### PROBLEM DETAILS
Filter the entries for the word "rendered". Copy each line that has it.
*** DATA FOR ANALYSIS Section Begins ***
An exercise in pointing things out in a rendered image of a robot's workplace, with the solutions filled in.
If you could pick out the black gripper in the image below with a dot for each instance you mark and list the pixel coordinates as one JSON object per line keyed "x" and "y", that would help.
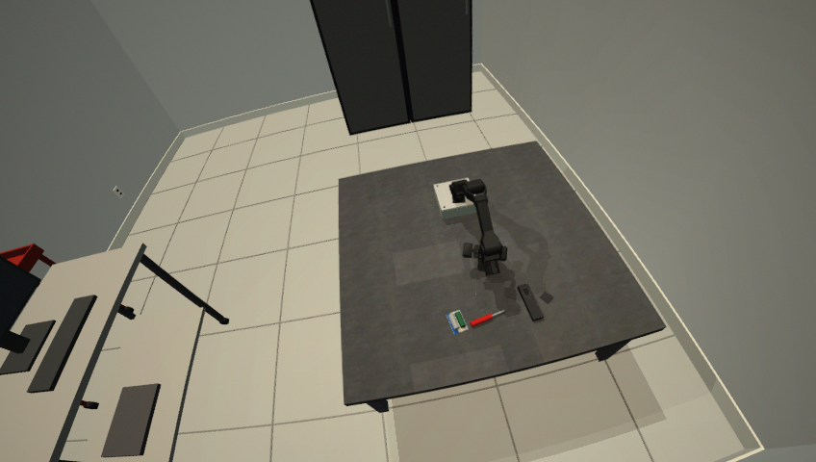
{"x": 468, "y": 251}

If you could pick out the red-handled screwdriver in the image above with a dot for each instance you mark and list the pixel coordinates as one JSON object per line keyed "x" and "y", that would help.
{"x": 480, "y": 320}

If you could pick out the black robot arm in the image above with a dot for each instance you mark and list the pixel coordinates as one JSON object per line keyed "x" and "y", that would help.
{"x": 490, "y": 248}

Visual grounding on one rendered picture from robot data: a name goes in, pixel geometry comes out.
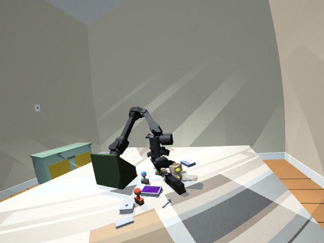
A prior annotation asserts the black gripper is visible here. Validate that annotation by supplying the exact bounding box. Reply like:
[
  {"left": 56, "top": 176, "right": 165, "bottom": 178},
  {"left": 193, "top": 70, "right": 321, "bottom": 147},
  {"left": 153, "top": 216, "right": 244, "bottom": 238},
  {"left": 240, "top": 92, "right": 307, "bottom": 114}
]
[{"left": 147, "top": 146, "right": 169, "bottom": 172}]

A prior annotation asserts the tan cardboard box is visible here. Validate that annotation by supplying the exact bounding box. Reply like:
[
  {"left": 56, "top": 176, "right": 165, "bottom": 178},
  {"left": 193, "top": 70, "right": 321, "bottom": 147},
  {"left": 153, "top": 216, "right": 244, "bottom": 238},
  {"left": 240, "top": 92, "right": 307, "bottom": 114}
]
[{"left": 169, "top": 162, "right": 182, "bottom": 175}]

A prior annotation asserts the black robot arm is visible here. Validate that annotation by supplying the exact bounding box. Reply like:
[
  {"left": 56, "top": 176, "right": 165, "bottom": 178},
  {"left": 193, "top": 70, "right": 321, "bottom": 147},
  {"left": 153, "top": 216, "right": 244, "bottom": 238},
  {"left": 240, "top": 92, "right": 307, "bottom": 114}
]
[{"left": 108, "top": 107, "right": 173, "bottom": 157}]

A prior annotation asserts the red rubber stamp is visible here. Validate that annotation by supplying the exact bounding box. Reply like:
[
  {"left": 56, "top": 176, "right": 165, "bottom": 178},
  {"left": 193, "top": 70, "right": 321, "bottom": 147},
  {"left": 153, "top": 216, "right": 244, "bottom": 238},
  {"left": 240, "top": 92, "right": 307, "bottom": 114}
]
*** DATA FOR ANALYSIS Section Ends ***
### EXERCISE RESPONSE
An exercise in pointing things out in a rendered image of a robot's workplace, with the solutions filled in.
Visual grounding on one rendered picture from robot data: a name goes in, pixel geometry comes out.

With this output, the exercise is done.